§ **Instructions for the task**
Given the material below, return only the lines starting at the line with "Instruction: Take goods" and ending at the line with "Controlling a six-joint", exactly as they appear.

§ **Data for processing**
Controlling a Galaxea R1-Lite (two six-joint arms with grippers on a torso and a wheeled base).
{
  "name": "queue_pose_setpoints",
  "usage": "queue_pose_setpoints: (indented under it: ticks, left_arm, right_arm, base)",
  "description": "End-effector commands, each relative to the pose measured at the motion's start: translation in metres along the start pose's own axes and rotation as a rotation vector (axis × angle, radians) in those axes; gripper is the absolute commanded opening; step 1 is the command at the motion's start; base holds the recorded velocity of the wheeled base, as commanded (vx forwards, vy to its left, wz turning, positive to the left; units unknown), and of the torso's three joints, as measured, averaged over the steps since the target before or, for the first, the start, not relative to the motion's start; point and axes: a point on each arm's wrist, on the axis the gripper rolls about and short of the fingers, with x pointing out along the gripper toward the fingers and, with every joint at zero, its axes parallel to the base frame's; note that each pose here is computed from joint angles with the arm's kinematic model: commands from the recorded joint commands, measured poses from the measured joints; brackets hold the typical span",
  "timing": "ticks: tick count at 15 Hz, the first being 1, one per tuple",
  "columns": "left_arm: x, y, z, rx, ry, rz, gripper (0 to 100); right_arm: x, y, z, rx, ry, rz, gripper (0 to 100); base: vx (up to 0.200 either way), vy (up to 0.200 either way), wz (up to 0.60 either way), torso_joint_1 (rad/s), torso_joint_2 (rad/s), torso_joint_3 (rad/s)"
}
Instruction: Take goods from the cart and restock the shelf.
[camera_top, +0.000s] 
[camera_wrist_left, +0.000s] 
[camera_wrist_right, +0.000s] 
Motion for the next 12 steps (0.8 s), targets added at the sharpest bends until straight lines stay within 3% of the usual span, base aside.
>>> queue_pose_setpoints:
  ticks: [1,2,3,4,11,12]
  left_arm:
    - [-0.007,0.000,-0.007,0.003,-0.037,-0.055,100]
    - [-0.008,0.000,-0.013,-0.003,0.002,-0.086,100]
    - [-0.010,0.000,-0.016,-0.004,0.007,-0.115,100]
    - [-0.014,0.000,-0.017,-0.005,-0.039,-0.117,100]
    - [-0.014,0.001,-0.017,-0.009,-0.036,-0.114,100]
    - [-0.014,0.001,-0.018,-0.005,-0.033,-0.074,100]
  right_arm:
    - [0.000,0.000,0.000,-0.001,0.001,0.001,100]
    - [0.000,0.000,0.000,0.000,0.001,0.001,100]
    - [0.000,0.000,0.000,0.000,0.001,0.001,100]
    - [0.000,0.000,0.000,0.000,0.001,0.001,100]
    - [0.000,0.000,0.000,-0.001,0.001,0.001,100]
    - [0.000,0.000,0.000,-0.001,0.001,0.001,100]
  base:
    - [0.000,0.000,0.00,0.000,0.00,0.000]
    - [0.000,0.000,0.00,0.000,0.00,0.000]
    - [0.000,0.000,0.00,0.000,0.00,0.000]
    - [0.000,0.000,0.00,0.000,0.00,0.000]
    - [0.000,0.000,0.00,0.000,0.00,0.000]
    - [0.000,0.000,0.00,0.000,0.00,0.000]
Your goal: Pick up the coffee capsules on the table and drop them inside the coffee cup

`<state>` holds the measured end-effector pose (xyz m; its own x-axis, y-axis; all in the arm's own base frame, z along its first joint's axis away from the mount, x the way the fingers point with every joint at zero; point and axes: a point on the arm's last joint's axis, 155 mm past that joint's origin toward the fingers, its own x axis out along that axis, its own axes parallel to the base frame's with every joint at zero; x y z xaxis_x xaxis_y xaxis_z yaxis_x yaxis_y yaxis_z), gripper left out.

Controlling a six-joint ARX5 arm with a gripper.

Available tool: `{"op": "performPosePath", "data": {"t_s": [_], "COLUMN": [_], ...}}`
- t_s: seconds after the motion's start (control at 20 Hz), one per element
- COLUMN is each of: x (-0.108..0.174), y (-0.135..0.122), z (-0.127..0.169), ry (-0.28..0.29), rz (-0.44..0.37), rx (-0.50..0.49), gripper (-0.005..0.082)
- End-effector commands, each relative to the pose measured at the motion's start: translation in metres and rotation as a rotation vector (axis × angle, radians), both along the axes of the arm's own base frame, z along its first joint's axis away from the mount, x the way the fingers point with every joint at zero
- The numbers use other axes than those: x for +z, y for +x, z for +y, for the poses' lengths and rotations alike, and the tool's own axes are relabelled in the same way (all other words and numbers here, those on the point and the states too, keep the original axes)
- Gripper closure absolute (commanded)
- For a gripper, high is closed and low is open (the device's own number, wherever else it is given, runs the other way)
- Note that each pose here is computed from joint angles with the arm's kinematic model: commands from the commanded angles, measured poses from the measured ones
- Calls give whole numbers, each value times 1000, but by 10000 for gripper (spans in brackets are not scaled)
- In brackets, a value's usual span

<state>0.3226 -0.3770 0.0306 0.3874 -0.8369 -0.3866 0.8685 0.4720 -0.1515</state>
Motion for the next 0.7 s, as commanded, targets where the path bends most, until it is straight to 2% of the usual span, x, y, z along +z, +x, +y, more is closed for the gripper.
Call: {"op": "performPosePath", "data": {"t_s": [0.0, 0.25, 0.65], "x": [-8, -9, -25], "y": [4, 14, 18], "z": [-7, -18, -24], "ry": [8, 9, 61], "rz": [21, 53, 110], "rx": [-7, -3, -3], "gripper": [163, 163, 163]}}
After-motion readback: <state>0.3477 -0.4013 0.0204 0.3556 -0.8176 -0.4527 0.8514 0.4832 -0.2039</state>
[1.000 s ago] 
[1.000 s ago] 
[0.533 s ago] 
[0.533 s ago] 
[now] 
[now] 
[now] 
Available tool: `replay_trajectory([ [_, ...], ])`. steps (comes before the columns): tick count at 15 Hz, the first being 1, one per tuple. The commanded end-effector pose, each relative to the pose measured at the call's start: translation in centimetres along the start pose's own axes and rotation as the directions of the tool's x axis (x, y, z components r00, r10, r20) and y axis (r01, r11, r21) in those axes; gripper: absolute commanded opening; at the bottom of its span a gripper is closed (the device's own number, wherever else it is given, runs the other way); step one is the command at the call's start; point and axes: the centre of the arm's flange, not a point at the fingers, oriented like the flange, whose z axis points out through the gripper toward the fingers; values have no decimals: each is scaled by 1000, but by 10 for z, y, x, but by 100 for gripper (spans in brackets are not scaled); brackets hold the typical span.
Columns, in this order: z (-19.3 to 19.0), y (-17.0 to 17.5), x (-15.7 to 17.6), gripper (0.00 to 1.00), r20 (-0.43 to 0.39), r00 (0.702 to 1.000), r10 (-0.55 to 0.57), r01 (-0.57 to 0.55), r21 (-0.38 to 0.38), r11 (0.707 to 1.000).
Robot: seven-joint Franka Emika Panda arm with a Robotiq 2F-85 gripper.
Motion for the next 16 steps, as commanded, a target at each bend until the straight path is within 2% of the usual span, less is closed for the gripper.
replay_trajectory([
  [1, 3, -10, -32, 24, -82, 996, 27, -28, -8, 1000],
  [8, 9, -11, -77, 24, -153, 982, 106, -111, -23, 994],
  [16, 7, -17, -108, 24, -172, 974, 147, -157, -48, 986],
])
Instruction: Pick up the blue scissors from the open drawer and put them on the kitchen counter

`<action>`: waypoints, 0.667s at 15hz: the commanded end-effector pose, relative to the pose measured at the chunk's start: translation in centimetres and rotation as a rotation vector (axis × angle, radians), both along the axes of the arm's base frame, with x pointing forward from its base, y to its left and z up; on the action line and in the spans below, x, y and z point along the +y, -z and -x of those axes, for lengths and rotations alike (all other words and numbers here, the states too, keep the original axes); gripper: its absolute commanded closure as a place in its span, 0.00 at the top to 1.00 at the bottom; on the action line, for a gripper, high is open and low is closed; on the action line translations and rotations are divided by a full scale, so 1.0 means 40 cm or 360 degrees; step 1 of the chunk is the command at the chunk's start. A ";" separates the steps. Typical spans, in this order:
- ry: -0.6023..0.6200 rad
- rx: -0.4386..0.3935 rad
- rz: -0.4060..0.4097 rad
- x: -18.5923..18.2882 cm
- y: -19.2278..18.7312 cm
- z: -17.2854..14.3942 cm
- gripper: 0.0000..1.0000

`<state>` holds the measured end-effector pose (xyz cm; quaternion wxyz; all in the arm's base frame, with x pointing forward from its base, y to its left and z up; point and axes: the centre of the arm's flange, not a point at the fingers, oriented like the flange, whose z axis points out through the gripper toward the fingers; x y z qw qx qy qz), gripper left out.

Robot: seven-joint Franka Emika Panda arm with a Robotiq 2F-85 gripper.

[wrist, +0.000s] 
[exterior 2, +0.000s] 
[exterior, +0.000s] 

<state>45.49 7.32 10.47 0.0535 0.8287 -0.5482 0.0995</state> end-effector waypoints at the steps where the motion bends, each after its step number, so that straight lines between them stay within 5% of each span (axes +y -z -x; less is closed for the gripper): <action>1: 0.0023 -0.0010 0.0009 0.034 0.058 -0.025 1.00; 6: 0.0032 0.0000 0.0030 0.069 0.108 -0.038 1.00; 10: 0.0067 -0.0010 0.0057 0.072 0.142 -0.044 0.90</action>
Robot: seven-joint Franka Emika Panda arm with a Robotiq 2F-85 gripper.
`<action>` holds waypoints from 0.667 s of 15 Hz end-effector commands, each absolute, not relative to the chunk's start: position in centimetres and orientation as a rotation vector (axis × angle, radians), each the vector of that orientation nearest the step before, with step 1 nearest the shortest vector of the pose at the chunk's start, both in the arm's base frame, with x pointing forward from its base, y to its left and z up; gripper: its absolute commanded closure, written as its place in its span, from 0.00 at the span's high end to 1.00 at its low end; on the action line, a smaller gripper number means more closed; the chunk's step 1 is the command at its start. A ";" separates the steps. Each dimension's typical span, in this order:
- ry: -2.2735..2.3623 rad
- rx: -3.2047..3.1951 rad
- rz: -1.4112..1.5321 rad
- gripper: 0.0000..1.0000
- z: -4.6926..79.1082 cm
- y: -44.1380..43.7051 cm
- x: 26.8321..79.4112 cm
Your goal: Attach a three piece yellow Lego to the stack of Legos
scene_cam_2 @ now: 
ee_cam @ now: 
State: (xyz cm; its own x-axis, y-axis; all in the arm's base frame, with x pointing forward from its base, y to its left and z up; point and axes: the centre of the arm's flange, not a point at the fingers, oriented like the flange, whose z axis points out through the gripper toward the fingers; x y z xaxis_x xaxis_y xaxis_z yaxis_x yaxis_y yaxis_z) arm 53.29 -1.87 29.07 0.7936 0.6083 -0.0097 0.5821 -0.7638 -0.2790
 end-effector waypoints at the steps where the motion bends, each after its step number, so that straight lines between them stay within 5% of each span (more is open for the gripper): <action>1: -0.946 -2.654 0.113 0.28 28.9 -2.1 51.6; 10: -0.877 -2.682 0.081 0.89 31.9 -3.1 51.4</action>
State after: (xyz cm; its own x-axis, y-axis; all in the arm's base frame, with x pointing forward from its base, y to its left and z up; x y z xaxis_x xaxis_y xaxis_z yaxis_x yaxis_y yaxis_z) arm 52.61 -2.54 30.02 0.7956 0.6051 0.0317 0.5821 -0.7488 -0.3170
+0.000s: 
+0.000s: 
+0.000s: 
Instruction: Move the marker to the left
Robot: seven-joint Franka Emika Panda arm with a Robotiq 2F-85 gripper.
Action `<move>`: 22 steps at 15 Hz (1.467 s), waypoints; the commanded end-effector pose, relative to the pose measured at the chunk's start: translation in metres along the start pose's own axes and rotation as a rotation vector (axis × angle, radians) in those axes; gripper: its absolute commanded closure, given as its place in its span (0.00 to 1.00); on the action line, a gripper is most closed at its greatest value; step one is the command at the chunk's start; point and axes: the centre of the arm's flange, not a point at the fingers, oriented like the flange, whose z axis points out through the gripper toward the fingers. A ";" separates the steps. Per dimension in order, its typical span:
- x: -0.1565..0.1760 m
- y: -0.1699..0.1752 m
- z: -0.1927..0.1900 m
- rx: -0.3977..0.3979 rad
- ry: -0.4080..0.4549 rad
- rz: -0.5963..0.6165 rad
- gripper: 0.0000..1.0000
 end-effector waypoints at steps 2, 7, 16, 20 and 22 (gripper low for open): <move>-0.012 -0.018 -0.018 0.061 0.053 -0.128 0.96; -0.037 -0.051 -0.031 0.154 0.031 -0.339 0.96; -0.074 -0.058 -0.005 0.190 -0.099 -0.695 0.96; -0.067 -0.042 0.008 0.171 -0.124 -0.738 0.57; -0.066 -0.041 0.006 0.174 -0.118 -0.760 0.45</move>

§ **Reply**
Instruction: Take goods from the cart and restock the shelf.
[camera_top, +0.000s] 
[camera_wrist_left, +0.000s] 
[camera_wrist_right, +0.000s] 
Motion for the next 12 steps (0.8 s), targets added at the sharpest bends until straight lines stay within 3% of the usual span, base aside.
>>> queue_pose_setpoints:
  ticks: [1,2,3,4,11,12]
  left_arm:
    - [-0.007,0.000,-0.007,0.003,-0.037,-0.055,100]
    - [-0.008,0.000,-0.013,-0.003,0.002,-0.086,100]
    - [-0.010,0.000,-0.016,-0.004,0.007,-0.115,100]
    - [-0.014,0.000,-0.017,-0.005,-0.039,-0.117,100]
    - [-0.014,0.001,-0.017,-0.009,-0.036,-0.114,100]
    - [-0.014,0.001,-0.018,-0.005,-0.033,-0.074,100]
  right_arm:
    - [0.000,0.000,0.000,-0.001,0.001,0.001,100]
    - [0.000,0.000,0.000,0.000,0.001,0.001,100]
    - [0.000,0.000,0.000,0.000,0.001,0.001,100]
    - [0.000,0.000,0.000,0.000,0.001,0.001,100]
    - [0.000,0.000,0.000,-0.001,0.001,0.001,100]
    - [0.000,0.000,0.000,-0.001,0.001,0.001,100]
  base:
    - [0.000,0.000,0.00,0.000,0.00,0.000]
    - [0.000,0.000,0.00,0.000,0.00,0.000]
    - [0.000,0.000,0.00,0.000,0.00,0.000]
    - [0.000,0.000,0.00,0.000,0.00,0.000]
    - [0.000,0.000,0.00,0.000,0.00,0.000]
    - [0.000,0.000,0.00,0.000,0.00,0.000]
Your goal: Pick up the coffee capsules on the table and drop them inside the coffee cup

`<state>` holds the measured end-effector pose (xyz m; its own x-axis, y-axis; all in the arm's own base frame, z along its first joint's axis away from the mount, x the way the fingers point with every joint at zero; point and axes: a point on the arm's last joint's axis, 155 mm past that joint's origin toward the fingers, its own x axis out along that axis, its own axes parallel to the base frame's with every joint at zero; x y z xaxis_x xaxis_y xaxis_z yaxis_x yaxis_y yaxis_z), gripper left out.

Controlling a six-joint ARX5 arm with a gripper.

This output requires nothing more.